In 1964 Surgeon General Luther Terry warned explicitly in his Report on Smorking and Health that "many kinds of damage to body functions and to organs, cells and tissues occur more frequently and severely in smokers than in those who abstained." This report had a great impact upon the American people, particularly smokers, and become a turning point for the anti-tobacco movement. After Terry's influential warning, the anti-tobacco movement began to show signs of activety, including the promotion of non-smoking planes, trains, restaurants, theaters, and so on. These changes, however, marked not the begining but the revival of the movement in the United States.
The anti-tobacco movement had started at the turn of the 20th century, when the Anti-Cigarette League of America was organized in 1899 under the leadership of Lucy Gaston, whom Sinclair Lewins depicts as an "anti-nicotine lady from Chicago" in his novel, Arrowsmith. The League, seeking anti-tobacco legislation, put pressure upon local and state politicians. At first Gaston and her fellow "reformers" tried successfully to ban the sale of tobacco products to minors. Then, with tremendous support from many anti-liquor activities they succeded in enacting "Cigarette Prohibition Laws" in fourteen states and one territory.

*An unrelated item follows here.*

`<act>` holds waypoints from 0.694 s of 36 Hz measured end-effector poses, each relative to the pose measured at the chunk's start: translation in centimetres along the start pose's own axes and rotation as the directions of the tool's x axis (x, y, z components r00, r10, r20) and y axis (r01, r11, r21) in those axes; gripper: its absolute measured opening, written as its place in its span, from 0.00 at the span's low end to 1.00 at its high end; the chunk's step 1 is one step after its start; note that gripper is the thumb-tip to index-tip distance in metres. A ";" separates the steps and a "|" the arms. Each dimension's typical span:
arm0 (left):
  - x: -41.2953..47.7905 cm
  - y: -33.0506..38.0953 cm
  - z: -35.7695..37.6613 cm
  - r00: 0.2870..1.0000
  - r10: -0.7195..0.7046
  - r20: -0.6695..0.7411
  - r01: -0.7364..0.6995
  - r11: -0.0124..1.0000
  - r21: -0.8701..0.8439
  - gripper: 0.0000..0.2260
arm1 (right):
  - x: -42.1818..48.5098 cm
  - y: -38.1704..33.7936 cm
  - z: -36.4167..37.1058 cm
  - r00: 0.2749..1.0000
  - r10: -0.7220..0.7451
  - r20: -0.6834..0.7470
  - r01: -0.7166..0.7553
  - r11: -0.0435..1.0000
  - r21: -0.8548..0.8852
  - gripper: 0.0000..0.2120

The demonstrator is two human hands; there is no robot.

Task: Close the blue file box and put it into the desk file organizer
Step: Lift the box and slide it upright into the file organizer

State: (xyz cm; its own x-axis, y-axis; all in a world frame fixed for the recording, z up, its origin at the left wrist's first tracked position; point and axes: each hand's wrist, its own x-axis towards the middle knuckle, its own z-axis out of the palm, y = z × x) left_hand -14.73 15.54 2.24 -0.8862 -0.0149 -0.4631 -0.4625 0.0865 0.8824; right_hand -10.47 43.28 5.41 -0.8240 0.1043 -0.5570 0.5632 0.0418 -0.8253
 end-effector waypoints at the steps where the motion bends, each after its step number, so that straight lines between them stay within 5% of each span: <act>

All these Cigarette Prohibition Laws" prohibited the sale, and in some states the sale and manufacture, of cigarettes. But they never referred to other types of tobacco products, such as plug, snuff, and pipe tobacco. The anti-tobacco movement in the late 19th century was virtually the ANTI-CIGARETTE movement. Cigarettes, a relatively new type of tobacco product in the United States emerging after the Civil War, became popular gradually among minors, women, and immigrant workers, because they were easy to be handled, cheap, especially after a cigarette rolling machine was invented early in the 1880s, and light in taste compared to other types of tobacco.
The discourse the early anti-tabacco movement adopted, therefore, tended to focus on the social disorder and moral deterioration caused by a certain group of people. According to the anti-tobacco advocates, minors' and women's use of tobacco was not acceptable, because smorking might undermine public virtue and order, and induce them to drink, while workers' use was not permissible, either, because smorking at the workplace might decrease productivity, and also induce them to drink. The purpose of this paper is to examine various discourses like the above, answering who tried to eliminate cigarettes and how they did so during the time when medical arguments were not as scientific or persuasive as today.